Solution Approach 2:
The patent creates a simplified copy or representation of the database query interface that uses natural language instead of programming syntax. The system maintains the full power of complex database operations by copying the functionality into an accessible natural language format, allowing users to perform sophisticated data retrieval without learning complex syntax.
3Ease of operation
If automated query generation using AI is implemented, then the ease of operation and accessibility improve for users without programming knowledge, but the device complexity and computational resources required increase
Solution Approach 1:
The patent segments the AI-powered query generation system into distinct modular components including natural language processing modules, code generation algorithms, and machine learning models. Each module performs a specific function in the query translation pipeline.

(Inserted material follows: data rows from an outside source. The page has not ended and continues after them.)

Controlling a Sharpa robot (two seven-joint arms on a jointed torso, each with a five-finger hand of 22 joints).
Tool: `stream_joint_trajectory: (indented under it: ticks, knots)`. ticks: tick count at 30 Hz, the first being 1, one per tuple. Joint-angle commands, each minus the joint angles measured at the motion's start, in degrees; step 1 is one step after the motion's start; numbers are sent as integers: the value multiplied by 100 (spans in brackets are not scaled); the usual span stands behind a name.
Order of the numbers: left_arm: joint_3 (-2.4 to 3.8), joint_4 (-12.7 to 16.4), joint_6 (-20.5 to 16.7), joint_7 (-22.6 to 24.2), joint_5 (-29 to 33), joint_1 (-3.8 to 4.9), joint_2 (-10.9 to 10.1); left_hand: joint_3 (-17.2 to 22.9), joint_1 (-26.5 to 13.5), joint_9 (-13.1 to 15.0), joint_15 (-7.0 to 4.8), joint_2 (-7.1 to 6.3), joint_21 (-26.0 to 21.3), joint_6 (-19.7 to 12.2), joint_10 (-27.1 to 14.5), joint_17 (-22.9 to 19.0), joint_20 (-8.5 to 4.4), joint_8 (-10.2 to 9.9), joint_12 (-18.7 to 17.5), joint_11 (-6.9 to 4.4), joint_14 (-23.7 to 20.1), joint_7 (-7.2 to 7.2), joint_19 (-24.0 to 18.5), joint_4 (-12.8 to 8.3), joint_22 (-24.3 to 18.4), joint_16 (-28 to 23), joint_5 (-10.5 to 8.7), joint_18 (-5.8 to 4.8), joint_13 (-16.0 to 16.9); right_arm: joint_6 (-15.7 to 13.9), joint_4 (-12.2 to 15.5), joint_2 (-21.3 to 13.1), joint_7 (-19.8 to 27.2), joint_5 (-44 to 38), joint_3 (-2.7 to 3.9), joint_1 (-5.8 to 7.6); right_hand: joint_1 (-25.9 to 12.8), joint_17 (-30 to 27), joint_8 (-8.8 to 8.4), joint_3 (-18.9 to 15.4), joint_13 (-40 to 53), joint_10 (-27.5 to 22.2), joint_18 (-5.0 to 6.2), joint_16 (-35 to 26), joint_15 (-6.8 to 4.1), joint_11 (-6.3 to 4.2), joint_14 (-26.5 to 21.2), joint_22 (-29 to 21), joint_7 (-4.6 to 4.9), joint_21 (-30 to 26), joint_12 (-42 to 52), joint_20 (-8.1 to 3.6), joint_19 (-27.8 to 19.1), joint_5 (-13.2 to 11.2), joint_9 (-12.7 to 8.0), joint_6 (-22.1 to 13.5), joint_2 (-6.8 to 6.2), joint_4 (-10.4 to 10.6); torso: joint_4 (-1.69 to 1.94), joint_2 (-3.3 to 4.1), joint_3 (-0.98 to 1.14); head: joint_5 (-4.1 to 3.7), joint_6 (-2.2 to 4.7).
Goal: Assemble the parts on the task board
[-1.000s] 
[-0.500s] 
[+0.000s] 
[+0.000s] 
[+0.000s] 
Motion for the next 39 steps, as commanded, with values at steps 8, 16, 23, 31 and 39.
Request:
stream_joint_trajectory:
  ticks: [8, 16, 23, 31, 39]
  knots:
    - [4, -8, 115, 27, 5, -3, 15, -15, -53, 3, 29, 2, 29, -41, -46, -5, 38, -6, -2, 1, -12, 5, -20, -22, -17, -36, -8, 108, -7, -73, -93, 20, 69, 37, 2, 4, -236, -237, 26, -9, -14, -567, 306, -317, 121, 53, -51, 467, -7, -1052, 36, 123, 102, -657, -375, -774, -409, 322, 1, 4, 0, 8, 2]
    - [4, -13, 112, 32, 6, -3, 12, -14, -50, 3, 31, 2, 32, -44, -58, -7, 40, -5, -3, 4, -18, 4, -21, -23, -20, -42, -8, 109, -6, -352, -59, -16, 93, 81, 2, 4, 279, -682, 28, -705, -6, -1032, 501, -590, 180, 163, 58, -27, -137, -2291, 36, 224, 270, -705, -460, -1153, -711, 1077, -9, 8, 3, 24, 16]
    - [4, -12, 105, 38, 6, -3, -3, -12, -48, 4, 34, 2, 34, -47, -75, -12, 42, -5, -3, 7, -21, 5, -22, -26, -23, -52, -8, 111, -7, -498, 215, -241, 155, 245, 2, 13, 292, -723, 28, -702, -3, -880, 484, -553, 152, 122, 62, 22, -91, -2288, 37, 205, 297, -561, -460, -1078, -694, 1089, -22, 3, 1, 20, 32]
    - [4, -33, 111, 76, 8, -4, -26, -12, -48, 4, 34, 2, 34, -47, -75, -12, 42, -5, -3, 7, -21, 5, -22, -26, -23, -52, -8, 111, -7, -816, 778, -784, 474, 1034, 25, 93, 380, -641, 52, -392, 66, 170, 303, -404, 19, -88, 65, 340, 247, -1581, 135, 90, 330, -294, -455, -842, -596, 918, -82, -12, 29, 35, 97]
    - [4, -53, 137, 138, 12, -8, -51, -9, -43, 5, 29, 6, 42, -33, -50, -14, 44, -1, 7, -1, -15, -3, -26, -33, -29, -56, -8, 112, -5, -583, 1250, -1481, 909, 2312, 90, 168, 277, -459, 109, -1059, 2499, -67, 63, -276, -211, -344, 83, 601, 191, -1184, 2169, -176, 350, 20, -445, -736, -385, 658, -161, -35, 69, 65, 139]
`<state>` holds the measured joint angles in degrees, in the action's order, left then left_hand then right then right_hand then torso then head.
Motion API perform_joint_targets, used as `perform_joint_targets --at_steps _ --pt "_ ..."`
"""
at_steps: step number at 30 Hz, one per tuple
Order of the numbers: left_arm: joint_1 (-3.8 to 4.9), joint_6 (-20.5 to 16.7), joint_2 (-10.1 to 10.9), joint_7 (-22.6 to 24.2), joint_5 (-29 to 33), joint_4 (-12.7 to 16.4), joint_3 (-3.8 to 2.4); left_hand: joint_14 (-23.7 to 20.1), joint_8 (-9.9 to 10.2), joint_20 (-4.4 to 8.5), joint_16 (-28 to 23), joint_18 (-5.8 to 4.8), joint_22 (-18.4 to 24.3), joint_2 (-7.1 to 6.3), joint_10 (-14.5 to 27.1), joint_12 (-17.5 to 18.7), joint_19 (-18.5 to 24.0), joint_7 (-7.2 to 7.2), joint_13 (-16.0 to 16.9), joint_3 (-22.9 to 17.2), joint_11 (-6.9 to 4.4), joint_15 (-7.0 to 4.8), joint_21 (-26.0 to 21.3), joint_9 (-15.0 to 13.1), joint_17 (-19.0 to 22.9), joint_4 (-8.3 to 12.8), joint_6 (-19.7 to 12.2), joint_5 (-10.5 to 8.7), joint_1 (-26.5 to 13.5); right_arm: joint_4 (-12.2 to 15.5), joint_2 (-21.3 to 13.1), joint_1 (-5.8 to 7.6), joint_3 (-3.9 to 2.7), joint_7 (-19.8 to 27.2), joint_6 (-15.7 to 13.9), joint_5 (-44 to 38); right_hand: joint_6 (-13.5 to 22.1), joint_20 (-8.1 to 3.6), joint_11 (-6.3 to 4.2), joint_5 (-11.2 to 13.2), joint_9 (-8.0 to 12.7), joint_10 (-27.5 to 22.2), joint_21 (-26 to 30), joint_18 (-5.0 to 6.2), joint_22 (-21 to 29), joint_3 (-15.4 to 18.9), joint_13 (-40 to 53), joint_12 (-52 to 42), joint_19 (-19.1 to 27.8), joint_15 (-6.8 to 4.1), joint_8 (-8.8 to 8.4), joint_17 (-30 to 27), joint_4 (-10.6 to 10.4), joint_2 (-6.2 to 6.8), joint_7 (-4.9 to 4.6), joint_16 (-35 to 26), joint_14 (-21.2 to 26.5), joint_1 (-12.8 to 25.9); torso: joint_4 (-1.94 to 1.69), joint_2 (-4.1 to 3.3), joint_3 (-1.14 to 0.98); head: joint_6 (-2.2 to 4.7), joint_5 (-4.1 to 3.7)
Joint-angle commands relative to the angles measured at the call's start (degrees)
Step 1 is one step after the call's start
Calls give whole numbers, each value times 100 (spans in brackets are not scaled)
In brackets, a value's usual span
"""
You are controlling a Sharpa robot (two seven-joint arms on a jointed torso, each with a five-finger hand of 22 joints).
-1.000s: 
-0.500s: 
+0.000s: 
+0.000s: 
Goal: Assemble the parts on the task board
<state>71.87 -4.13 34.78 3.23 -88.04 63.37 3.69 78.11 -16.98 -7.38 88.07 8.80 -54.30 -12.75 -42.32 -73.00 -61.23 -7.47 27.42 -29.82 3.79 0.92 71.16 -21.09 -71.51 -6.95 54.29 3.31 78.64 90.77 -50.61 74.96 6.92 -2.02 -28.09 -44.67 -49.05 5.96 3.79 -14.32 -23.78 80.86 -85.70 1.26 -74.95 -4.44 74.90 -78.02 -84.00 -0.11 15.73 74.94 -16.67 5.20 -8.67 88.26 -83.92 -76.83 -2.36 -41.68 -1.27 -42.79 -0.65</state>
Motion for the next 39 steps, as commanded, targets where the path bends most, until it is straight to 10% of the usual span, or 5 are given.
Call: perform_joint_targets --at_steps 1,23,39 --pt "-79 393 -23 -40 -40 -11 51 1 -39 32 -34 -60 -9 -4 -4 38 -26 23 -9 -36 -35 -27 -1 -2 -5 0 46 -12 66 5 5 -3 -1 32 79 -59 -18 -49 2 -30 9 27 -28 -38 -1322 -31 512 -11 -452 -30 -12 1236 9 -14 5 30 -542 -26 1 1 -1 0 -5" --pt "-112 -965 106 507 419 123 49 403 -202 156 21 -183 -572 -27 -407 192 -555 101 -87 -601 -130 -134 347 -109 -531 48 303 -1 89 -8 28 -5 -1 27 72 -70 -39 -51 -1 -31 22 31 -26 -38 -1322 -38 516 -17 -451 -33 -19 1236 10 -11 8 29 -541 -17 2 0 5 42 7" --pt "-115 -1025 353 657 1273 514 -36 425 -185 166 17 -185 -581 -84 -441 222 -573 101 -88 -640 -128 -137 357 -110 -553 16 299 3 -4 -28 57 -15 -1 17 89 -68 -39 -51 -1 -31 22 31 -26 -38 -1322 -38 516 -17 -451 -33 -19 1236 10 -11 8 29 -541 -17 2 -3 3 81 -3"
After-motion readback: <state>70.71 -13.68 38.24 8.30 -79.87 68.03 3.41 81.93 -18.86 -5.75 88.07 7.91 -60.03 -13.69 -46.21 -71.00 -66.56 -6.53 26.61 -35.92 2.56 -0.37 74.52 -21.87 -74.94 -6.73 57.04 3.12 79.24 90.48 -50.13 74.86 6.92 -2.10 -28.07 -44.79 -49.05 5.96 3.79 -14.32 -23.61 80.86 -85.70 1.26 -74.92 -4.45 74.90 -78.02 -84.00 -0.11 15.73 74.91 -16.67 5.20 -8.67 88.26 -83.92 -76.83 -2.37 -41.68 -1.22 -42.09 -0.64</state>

This segmentation makes the complex system more manageable, allows for independent optimization of each component, and facilitates easier maintenance and updates while maintaining the overall simplicity of the user interface.
Data Source
AI summary
Implementations of this disclosure provide a computer-implemented method that includes operations of receiving user input being a natural language description of a search query through a graphical user interface (GUI) displayed on a display screen of a network device and generating an executable search query statement from the natural language description including providing the natural language description as input to a trained machine learning model, wherein the trained machine learning model, following processing of the natural language description, provides the executable search query statement as an output. Further operations include obtaining results of execution of the executable search query statement, automatically determining a graphical visualization configured to display the results of the execution of the executable search query statement, and updating the GUI by generating the graphical visualization populated with the results of the execution of the executable search query statement.